### MATERIAL SUPPLIED:
──────────────────────────────

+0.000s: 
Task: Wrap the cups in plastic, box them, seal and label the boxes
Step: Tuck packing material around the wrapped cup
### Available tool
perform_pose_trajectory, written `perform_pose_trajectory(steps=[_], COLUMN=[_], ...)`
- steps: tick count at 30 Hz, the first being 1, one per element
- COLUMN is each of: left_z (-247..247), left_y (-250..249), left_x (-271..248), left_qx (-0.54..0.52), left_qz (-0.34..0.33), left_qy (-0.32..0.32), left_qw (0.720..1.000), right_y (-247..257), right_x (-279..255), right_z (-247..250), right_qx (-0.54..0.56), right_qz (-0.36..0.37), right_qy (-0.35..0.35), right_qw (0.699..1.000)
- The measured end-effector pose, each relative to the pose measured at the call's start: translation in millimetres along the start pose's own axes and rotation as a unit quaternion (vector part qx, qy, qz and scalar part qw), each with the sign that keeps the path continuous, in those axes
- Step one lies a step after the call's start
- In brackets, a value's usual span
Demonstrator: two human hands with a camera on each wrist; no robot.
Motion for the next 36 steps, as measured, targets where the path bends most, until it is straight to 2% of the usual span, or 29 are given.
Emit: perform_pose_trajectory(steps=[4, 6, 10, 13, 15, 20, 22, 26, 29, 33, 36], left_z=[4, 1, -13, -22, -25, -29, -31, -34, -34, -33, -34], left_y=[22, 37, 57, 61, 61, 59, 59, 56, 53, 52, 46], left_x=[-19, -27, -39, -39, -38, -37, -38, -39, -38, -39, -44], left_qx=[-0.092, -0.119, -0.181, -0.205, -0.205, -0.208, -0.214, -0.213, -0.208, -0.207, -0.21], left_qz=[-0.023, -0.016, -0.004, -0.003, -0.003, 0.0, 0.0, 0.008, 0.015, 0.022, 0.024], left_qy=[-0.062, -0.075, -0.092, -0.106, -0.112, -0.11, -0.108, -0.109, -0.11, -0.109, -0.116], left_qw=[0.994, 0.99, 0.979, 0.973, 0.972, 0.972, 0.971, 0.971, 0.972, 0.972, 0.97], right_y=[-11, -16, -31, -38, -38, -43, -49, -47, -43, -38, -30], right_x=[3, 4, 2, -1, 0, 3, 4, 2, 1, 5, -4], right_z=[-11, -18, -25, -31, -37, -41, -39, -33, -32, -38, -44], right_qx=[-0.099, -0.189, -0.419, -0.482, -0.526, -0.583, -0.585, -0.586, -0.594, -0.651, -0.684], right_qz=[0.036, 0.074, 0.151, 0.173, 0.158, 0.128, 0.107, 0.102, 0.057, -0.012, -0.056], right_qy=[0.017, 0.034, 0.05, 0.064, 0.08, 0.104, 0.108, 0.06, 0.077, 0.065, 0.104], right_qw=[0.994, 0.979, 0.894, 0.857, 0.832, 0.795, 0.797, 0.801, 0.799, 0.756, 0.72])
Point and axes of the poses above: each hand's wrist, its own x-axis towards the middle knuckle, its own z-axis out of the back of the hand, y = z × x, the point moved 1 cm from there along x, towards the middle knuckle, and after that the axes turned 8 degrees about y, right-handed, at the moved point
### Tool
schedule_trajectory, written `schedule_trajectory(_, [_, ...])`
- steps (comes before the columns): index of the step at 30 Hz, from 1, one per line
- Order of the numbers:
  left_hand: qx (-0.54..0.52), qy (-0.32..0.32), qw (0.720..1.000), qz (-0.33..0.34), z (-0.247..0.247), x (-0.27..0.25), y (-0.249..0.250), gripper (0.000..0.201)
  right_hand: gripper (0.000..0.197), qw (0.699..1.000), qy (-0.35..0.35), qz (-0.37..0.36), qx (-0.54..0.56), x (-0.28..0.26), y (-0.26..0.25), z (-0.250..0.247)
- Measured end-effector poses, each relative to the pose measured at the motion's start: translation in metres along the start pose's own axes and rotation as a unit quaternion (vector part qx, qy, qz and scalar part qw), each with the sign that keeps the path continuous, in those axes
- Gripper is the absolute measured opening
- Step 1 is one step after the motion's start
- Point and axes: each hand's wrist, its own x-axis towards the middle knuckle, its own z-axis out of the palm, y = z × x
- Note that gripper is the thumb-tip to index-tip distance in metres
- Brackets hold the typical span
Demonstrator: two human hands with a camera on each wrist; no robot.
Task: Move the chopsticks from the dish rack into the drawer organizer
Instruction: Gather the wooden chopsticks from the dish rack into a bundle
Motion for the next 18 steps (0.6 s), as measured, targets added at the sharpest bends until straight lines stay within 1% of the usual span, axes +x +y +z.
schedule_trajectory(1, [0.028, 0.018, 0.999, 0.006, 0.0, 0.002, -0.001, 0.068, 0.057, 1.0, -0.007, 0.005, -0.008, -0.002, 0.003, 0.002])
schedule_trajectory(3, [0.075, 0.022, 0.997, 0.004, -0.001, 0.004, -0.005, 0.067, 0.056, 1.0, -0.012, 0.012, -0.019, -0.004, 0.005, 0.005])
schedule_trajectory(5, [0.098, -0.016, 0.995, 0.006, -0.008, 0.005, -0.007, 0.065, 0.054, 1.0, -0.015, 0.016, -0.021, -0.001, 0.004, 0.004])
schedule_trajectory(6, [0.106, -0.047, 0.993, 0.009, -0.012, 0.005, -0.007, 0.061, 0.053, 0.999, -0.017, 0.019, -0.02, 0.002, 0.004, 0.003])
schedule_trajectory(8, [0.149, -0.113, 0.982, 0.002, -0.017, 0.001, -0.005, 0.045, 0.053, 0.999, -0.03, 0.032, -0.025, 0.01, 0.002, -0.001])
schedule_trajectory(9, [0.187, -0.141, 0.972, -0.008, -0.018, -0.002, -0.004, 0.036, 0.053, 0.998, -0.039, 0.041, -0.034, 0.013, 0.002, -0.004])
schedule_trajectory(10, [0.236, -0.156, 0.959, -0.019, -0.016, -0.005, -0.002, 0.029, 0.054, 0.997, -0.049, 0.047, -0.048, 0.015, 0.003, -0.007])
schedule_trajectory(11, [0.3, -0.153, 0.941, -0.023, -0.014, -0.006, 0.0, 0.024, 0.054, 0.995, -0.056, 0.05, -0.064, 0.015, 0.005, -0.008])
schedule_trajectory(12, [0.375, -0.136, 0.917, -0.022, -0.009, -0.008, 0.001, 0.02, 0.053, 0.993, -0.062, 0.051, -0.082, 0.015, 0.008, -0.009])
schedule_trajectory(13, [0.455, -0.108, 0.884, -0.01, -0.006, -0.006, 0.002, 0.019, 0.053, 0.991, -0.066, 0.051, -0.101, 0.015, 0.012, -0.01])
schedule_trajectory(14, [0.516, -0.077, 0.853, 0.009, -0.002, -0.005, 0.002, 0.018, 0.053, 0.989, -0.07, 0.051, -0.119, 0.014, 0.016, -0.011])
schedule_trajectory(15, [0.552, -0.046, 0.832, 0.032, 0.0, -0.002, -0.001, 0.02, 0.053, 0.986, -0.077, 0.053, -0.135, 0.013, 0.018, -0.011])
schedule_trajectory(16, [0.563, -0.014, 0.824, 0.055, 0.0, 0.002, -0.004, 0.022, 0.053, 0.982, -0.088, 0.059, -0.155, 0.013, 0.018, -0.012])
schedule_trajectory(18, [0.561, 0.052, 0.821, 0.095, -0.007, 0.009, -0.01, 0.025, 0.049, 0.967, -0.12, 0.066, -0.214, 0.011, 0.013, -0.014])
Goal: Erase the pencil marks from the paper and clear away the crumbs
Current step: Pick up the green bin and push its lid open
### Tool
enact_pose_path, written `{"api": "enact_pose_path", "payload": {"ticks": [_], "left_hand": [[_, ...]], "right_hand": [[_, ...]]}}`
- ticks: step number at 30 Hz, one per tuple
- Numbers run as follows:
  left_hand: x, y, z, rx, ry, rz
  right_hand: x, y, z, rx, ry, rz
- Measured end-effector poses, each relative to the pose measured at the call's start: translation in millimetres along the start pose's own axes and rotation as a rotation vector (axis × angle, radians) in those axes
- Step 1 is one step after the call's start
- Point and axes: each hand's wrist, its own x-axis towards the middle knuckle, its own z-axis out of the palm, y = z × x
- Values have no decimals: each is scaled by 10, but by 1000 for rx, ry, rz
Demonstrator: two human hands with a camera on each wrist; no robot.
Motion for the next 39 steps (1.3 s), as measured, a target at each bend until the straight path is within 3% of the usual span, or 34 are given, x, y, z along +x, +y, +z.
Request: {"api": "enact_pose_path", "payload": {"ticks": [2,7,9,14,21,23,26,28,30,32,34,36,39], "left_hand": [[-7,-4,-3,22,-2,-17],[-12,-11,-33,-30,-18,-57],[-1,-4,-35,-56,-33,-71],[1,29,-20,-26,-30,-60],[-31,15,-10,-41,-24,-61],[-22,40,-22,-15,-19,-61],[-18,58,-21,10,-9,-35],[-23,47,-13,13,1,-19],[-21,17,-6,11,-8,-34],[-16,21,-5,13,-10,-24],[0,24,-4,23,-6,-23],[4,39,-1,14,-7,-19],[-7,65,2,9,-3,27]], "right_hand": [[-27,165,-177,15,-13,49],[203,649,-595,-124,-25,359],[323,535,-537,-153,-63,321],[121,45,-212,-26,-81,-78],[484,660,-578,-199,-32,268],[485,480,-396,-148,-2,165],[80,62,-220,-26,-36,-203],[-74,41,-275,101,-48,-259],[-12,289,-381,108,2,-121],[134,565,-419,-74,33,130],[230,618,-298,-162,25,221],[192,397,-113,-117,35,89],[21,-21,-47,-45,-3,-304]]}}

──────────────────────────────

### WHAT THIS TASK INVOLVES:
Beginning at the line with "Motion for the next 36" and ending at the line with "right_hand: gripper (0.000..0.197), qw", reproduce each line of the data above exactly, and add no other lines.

### TASK RESULT:
Motion for the next 36 steps, as measured, targets where the path bends most, until it is straight to 2% of the usual span, or 29 are given.
Emit: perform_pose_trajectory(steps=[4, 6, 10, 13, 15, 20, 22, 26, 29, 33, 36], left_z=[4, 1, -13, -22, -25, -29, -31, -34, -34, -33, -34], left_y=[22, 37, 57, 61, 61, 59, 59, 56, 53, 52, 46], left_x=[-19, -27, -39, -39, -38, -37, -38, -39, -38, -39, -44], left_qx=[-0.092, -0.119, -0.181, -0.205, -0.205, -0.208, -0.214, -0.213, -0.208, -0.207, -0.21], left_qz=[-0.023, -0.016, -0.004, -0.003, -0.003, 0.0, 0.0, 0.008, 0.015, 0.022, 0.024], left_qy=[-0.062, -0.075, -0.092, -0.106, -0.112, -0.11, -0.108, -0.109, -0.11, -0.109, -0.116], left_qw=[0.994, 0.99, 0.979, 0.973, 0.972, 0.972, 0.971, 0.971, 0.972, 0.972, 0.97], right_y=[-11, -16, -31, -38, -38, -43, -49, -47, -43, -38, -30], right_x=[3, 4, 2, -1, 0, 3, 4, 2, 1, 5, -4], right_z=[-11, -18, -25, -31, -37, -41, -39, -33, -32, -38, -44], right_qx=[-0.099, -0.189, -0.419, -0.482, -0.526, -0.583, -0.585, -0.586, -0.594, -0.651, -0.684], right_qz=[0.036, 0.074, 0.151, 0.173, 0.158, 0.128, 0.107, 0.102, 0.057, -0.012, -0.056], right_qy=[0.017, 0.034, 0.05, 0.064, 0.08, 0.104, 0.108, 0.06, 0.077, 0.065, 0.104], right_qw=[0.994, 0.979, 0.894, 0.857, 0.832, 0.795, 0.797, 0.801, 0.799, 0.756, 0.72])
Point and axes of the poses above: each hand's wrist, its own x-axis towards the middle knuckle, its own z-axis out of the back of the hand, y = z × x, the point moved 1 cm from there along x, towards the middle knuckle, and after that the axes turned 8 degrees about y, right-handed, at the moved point
### Tool
schedule_trajectory, written `schedule_trajectory(_, [_, ...])`
- steps (comes before the columns): index of the step at 30 Hz, from 1, one per line
- Order of the numbers:
  left_hand: qx (-0.54..0.52), qy (-0.32..0.32), qw (0.720..1.000), qz (-0.33..0.34), z (-0.247..0.247), x (-0.27..0.25), y (-0.249..0.250), gripper (0.000..0.201)
  right_hand: gripper (0.000..0.197), qw (0.699..1.000), qy (-0.35..0.35), qz (-0.37..0.36), qx (-0.54..0.56), x (-0.28..0.26), y (-0.26..0.25), z (-0.250..0.247)

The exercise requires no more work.